## Records from a data collection
━━━━

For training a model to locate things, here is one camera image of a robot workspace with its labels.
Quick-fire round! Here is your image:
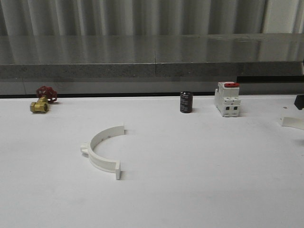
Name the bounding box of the brass valve with red handle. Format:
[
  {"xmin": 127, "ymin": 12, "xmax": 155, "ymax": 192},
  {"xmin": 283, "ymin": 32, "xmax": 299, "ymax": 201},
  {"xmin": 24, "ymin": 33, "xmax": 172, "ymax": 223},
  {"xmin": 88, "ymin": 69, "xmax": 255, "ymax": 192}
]
[{"xmin": 30, "ymin": 86, "xmax": 57, "ymax": 113}]

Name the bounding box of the white circuit breaker red switch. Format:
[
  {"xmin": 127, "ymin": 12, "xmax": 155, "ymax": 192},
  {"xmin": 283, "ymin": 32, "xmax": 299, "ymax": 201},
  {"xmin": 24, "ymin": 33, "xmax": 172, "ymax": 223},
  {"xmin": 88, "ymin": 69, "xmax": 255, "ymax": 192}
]
[{"xmin": 214, "ymin": 82, "xmax": 241, "ymax": 117}]

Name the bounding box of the grey stone counter ledge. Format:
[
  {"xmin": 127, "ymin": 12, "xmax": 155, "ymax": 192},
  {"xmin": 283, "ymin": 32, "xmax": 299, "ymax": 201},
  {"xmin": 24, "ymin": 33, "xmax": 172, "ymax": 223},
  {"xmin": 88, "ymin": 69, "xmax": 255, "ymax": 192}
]
[{"xmin": 0, "ymin": 34, "xmax": 304, "ymax": 82}]

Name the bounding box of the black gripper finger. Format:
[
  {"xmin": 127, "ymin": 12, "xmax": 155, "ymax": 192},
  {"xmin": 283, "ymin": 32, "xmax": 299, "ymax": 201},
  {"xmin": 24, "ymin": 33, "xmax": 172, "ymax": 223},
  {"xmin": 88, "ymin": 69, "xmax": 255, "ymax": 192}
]
[{"xmin": 294, "ymin": 95, "xmax": 304, "ymax": 109}]

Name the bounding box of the white half-ring pipe clamp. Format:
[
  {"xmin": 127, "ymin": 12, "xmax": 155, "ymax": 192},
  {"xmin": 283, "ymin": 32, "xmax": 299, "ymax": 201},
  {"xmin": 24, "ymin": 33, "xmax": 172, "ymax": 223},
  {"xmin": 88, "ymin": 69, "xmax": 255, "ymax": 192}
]
[{"xmin": 80, "ymin": 124, "xmax": 125, "ymax": 180}]

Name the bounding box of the black cylindrical capacitor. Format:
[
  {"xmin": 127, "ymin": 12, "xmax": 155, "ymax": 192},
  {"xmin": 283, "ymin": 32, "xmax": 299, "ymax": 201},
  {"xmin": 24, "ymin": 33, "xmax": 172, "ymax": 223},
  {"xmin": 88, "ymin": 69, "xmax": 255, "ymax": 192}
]
[{"xmin": 180, "ymin": 91, "xmax": 193, "ymax": 114}]

━━━━

## THE TASK
Your answer must be every record above, word for word, with no pictures.

## YOUR RESPONSE
For training a model to locate things, here is one camera image of a robot workspace with its labels.
Quick-fire round! Here is your image:
Name the bounding box of the brass valve with red handle. Format:
[
  {"xmin": 127, "ymin": 12, "xmax": 155, "ymax": 192},
  {"xmin": 283, "ymin": 32, "xmax": 299, "ymax": 201},
  {"xmin": 24, "ymin": 33, "xmax": 172, "ymax": 223},
  {"xmin": 88, "ymin": 69, "xmax": 255, "ymax": 192}
]
[{"xmin": 30, "ymin": 86, "xmax": 57, "ymax": 113}]

Name the bounding box of the white circuit breaker red switch. Format:
[
  {"xmin": 127, "ymin": 12, "xmax": 155, "ymax": 192},
  {"xmin": 283, "ymin": 32, "xmax": 299, "ymax": 201},
  {"xmin": 24, "ymin": 33, "xmax": 172, "ymax": 223},
  {"xmin": 88, "ymin": 69, "xmax": 255, "ymax": 192}
]
[{"xmin": 214, "ymin": 82, "xmax": 241, "ymax": 117}]

Name the bounding box of the grey stone counter ledge. Format:
[
  {"xmin": 127, "ymin": 12, "xmax": 155, "ymax": 192},
  {"xmin": 283, "ymin": 32, "xmax": 299, "ymax": 201},
  {"xmin": 24, "ymin": 33, "xmax": 172, "ymax": 223},
  {"xmin": 88, "ymin": 69, "xmax": 255, "ymax": 192}
]
[{"xmin": 0, "ymin": 34, "xmax": 304, "ymax": 82}]

Name the bounding box of the black gripper finger. Format:
[
  {"xmin": 127, "ymin": 12, "xmax": 155, "ymax": 192},
  {"xmin": 283, "ymin": 32, "xmax": 299, "ymax": 201},
  {"xmin": 24, "ymin": 33, "xmax": 172, "ymax": 223},
  {"xmin": 88, "ymin": 69, "xmax": 255, "ymax": 192}
]
[{"xmin": 294, "ymin": 95, "xmax": 304, "ymax": 109}]

Name the bounding box of the white half-ring pipe clamp. Format:
[
  {"xmin": 127, "ymin": 12, "xmax": 155, "ymax": 192},
  {"xmin": 283, "ymin": 32, "xmax": 299, "ymax": 201},
  {"xmin": 24, "ymin": 33, "xmax": 172, "ymax": 223},
  {"xmin": 88, "ymin": 69, "xmax": 255, "ymax": 192}
]
[{"xmin": 80, "ymin": 124, "xmax": 125, "ymax": 180}]

Name the bounding box of the black cylindrical capacitor. Format:
[
  {"xmin": 127, "ymin": 12, "xmax": 155, "ymax": 192},
  {"xmin": 283, "ymin": 32, "xmax": 299, "ymax": 201},
  {"xmin": 24, "ymin": 33, "xmax": 172, "ymax": 223},
  {"xmin": 88, "ymin": 69, "xmax": 255, "ymax": 192}
]
[{"xmin": 180, "ymin": 91, "xmax": 193, "ymax": 114}]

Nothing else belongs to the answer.